• _WORK ORDER_
Each line below from the one containing "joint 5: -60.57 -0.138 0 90" through the one containing "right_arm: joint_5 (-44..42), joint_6" is to be given again exactly, and no line outside that span.

• _INFORMATION PROVIDED_
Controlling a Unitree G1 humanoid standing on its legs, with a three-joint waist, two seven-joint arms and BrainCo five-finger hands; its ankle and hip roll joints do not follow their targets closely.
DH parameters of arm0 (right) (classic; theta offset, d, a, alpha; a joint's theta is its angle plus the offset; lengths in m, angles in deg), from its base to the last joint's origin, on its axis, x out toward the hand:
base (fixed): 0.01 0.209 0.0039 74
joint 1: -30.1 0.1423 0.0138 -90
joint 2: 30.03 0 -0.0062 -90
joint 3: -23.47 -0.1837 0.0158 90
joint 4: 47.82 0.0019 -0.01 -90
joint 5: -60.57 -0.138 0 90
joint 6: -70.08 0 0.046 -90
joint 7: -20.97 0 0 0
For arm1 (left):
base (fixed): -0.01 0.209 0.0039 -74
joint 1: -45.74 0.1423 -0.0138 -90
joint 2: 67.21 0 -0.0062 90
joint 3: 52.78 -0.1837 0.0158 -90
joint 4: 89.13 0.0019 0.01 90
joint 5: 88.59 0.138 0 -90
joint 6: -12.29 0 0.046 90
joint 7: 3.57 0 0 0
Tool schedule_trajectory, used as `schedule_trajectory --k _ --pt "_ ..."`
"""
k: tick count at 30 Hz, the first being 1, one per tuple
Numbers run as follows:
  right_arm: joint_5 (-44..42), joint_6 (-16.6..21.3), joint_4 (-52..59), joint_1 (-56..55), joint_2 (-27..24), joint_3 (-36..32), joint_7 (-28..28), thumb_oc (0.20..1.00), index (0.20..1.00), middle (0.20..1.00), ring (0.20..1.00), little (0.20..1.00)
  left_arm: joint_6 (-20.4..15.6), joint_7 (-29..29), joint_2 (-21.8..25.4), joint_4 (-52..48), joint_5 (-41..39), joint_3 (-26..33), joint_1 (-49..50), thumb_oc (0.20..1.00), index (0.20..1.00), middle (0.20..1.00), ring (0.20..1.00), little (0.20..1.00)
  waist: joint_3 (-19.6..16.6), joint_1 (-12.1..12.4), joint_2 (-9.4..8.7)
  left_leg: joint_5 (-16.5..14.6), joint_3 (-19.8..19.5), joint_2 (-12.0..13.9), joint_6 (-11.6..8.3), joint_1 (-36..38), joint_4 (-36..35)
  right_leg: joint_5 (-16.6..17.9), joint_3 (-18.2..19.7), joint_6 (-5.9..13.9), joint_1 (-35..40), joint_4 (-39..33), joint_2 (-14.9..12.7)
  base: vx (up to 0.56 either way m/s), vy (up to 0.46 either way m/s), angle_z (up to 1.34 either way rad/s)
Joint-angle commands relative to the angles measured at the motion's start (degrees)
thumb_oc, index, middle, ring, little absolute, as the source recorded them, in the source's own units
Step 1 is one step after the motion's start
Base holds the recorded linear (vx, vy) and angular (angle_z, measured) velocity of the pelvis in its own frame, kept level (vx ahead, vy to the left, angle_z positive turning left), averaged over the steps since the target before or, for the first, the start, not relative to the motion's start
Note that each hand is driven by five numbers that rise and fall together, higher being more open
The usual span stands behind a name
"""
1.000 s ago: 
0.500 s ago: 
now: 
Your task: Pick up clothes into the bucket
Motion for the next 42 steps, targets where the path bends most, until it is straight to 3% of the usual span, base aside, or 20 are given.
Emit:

• _SOLUTION TO THE EXERCISE_
joint 5: -60.57 -0.138 0 90
joint 6: -70.08 0 0.046 -90
joint 7: -20.97 0 0 0
For arm1 (left):
base (fixed): -0.01 0.209 0.0039 -74
joint 1: -45.74 0.1423 -0.0138 -90
joint 2: 67.21 0 -0.0062 90
joint 3: 52.78 -0.1837 0.0158 -90
joint 4: 89.13 0.0019 0.01 90
joint 5: 88.59 0.138 0 -90
joint 6: -12.29 0 0.046 90
joint 7: 3.57 0 0 0
Tool schedule_trajectory, used as `schedule_trajectory --k _ --pt "_ ..."`
"""
k: tick count at 30 Hz, the first being 1, one per tuple
Numbers run as follows:
  right_arm: joint_5 (-44..42), joint_6 (-16.6..21.3), joint_4 (-52..59), joint_1 (-56..55), joint_2 (-27..24), joint_3 (-36..32), joint_7 (-28..28), thumb_oc (0.20..1.00), index (0.20..1.00), middle (0.20..1.00), ring (0.20..1.00), little (0.20..1.00)

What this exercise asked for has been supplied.